Our board-certified chiropractors select adjusting techniques appropriate for each patient's degree of arthritis. For patients with significant joint degeneration, low-force instrument-assisted techniques or gentle mobilization replace traditional high-velocity manipulation — ensuring comfort and safety while still achieving therapeutic joint movement.
Beyond pain relief, regular chiropractic care helps arthritis patients maintain the functional independence that matters most: getting up from a chair without difficulty, turning to back out of a driveway, lifting grandchildren, walking without a limp. These daily-life goals guide our treatment planning at every stage.
Physical Therapy for Arthritis
Physical therapy is an essential complement to chiropractic care for arthritis patients. The muscles surrounding an arthritic joint act as its dynamic support system — when those muscles are strong and flexible, they absorb load that would otherwise be transmitted directly through the damaged joint surface. Weakness, on the other hand, accelerates cartilage breakdown and worsens pain.
Our physical therapy team designs progressive strengthening programs targeting the muscles most critical for each patient's affected joints. For knee and hip osteoarthritis, this means quadriceps, hamstring, and hip abductor strengthening. For spinal arthritis, core stabilization exercises that reduce compressive forces on the facet joints are the priority. Every program is graded — starting gently and building as tolerance improves — so patients are never pushed into a flare.

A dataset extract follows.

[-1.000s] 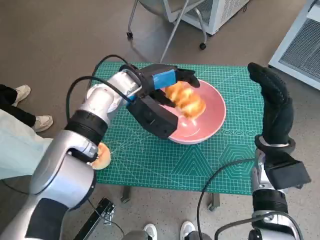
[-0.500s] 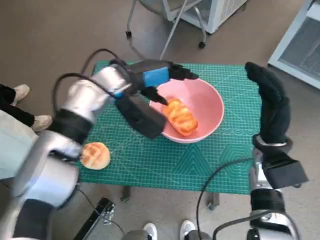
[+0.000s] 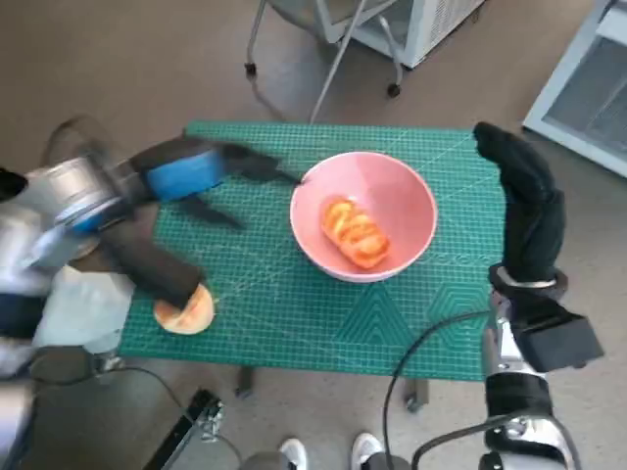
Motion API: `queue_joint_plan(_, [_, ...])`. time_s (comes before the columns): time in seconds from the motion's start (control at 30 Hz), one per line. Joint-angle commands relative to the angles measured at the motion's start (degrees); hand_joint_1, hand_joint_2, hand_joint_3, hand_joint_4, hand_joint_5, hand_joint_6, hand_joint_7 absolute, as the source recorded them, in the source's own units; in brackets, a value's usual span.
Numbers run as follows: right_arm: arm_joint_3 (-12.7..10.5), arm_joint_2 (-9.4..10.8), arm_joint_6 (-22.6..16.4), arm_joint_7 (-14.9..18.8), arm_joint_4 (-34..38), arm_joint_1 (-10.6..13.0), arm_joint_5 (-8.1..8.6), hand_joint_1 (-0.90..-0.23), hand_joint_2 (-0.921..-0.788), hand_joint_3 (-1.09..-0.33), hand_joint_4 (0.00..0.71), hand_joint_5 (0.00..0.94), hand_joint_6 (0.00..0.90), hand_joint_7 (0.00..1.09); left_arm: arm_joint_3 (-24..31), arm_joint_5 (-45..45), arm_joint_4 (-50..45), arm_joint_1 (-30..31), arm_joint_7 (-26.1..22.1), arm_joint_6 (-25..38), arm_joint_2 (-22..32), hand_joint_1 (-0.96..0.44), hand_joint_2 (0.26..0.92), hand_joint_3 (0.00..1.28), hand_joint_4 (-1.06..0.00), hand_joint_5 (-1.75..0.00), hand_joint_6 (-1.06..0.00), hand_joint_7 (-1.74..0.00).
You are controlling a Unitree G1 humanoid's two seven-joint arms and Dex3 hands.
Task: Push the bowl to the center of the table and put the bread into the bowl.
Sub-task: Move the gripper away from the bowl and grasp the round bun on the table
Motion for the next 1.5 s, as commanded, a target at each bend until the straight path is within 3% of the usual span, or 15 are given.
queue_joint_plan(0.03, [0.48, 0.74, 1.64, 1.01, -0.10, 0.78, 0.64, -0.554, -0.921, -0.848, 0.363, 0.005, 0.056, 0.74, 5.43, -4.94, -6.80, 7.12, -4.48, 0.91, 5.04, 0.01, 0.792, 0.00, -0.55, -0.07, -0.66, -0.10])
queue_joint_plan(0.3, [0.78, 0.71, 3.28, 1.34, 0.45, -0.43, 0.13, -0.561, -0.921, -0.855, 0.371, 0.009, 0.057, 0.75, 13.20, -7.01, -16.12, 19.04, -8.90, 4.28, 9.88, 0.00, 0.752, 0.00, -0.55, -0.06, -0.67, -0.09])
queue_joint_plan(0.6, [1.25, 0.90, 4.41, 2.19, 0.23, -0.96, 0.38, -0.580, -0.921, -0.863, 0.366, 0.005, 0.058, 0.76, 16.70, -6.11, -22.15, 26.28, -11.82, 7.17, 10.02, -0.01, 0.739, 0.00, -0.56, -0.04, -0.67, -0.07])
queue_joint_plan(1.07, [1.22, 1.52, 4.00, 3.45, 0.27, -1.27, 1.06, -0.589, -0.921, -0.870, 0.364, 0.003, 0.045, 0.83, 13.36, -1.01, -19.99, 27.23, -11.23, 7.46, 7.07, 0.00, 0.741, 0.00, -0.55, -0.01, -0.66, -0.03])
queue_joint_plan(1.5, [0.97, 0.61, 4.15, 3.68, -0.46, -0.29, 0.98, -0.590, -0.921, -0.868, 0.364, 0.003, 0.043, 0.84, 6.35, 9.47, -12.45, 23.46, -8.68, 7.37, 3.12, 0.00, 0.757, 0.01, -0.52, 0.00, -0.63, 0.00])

Flexibility work is equally important. Tight muscles and restricted joint capsules increase the compressive forces inside arthritic joints. Targeted stretching routines restore length to chronically shortened tissues and give the joint more room to move without pain. We also incorporate therapeutic stretching modalities and, where appropriate, guidance on aquatic exercise concepts — water-based movement dramatically reduces joint load while maintaining the cardiovascular and muscular benefits of exercise, making it ideal for patients who find land-based activity too painful.

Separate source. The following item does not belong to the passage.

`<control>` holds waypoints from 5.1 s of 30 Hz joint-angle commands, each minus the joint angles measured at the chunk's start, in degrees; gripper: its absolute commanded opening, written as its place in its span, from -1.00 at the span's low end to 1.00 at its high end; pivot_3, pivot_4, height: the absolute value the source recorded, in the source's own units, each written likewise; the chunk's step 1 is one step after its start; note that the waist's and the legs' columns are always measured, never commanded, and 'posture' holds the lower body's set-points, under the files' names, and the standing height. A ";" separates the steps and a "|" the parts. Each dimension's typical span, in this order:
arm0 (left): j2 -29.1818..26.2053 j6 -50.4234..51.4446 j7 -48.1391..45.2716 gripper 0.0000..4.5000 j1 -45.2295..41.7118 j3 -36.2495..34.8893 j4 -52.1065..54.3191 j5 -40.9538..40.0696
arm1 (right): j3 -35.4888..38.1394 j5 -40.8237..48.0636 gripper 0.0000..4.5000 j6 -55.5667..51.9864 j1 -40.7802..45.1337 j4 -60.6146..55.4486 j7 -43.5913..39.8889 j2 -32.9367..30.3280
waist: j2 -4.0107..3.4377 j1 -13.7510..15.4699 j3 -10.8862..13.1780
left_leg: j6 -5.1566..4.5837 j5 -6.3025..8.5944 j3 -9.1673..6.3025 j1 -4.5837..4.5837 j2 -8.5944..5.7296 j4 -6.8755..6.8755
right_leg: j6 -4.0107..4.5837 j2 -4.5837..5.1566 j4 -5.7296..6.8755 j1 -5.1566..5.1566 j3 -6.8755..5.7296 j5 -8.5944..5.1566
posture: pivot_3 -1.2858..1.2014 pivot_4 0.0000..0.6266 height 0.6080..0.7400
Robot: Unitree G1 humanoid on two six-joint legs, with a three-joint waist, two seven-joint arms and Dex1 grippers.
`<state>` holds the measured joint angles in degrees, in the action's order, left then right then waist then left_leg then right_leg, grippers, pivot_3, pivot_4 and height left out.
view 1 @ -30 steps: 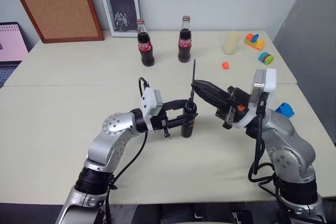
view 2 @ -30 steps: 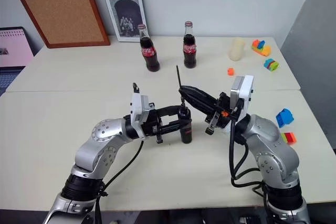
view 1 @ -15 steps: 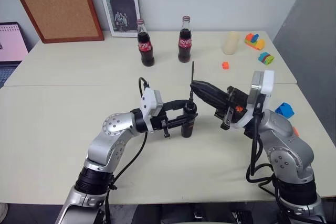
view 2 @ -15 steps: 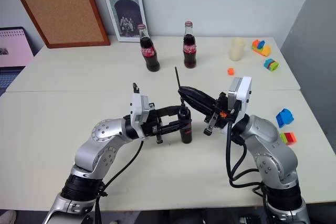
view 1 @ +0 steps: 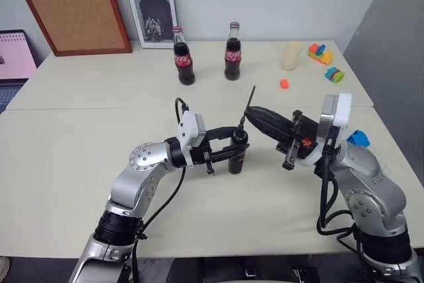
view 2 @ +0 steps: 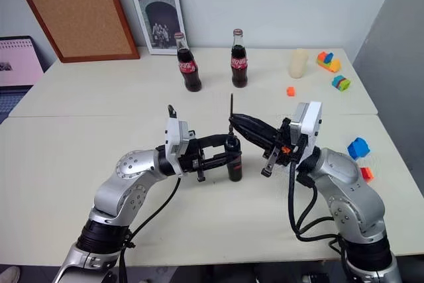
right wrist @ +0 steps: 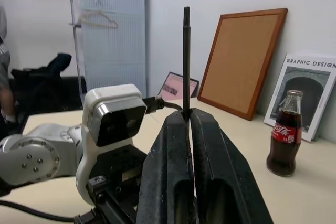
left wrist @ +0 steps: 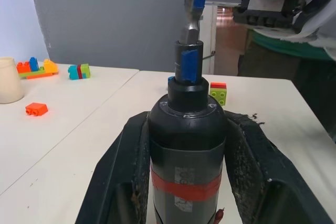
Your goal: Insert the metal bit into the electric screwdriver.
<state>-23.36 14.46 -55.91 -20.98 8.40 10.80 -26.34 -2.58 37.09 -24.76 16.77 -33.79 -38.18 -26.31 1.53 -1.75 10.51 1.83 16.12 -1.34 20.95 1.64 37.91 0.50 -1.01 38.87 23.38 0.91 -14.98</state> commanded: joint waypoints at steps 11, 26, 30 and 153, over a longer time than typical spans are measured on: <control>-0.84 0.09 -1.27 -0.28 0.19 1.18 0.31 0.89 | 1.06 7.12 -1.00 -18.35 7.15 -1.61 5.72 -5.28 | 0.01 0.00 -0.01 | 0.00 0.00 -0.01 -0.08 0.01 -0.02 | 0.01 0.00 -0.02 -0.10 0.01 -0.01 | 0.03 -0.52 1.00; -0.43 0.37 -0.65 -0.28 -0.05 0.31 -0.07 0.75 | 5.09 14.30 -1.00 -25.78 8.36 -2.74 9.93 -8.60 | 0.02 0.00 -0.01 | -0.01 0.01 0.00 -0.05 0.01 -0.07 | 0.01 0.00 -0.13 -0.10 -0.03 -0.01 | 0.03 -0.52 1.00; -0.28 0.25 -0.37 -0.28 0.00 0.22 0.14 0.79 | 4.54 15.18 -1.00 -26.89 8.79 -3.93 10.96 -8.95 | 0.02 -0.01 -0.01 | -0.01 0.01 0.00 -0.05 0.02 -0.08 | 0.01 0.00 -0.16 -0.10 -0.02 -0.01 | 0.03 -0.52 1.00; 4.44 -2.37 9.49 -0.28 0.71 0.35 3.74 4.50 | 5.05 29.07 -1.00 -32.72 11.86 -13.37 42.23 -5.73 | 0.03 0.07 0.03 | 0.00 0.00 0.01 0.95 0.03 -0.04 | -0.05 0.04 -0.29 0.72 -0.05 0.03 | 0.03 -0.52 1.00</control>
<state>-18.89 13.21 -46.38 -19.65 8.79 13.22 -22.08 2.07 64.77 -57.60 29.54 -46.00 3.87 -31.47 1.56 -1.68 10.55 1.83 16.13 -1.32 21.90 1.66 37.87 0.44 -0.97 38.58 24.10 0.86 -14.96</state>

Class IV Laser Therapy for Arthritis
Class IV laser therapy — also called photobiomodulation — is one of the most effective tools available for chronic arthritis pain, and it is a core component of our arthritis treatment program at Central Illinois Spine.

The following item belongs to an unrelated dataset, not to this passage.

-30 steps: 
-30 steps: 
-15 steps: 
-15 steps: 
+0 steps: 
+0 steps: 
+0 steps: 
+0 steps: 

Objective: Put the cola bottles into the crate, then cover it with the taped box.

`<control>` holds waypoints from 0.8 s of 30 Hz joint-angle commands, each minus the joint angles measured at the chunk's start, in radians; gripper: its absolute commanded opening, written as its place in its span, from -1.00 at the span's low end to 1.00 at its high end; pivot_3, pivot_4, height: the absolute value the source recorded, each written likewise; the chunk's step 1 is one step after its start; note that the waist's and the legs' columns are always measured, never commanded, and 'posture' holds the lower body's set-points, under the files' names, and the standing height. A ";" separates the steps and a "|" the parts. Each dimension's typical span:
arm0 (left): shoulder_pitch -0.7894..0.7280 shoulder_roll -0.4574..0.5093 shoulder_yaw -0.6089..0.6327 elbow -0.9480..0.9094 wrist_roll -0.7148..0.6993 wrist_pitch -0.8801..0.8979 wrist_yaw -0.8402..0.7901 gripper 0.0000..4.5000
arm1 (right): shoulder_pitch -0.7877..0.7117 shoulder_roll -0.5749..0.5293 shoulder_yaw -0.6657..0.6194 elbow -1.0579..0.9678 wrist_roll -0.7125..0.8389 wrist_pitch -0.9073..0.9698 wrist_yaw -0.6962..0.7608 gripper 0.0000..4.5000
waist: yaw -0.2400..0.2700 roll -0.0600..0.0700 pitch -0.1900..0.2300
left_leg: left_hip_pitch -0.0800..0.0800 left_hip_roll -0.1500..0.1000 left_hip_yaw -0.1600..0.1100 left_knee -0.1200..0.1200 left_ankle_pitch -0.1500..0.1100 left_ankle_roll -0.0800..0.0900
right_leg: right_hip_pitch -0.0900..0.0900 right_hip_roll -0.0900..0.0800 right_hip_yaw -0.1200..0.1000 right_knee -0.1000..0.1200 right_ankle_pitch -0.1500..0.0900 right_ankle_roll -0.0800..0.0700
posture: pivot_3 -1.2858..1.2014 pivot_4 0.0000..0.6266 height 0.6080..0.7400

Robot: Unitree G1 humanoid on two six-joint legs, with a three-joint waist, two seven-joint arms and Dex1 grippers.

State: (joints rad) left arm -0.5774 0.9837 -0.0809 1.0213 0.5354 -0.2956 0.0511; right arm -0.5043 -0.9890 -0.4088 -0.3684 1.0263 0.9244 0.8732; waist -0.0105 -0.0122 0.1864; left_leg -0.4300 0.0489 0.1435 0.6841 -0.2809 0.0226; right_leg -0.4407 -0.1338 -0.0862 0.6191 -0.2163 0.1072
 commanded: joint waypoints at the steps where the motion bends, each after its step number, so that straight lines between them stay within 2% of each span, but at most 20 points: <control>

High-powered therapeutic laser energy penetrates deep into joint tissues, where it triggers a cascade of cellular responses: increased ATP (cellular energy) production, reduced pro-inflammatory cytokine activity, accelerated tissue repair, and enhanced circulation. For arthritic joints, this translates to meaningful reductions in swelling and inflammation, less pain with movement, and improved healing of the soft tissues that surround and support the joint.
Unlike medications that mask pain systemically, laser therapy works at the tissue level where the problem actually exists. Treatments are painless — patients typically feel a gentle warmth over the treated area — and sessions last 8–12 minutes per joint. Most patients with chronic arthritis notice significant improvement after 6–10 sessions. Class IV laser is particularly effective when combined with chiropractic adjustments and PT, as the reduced inflammation creates an optimal environment for joint mobilization and exercise.
With over 20 years serving Bloomington-Normal and all of McLean County, Central Illinois Spine has developed an integrated, proven approach to arthritis management. Our three board-certified chiropractic physicians, in-house physical therapy team, and Class IV laser technology work together under one roof — meaning your care is coordinated, consistent, and built around your specific joints, lifestyle, and goals. We believe every arthritis patient deserves a drug-free path to staying active.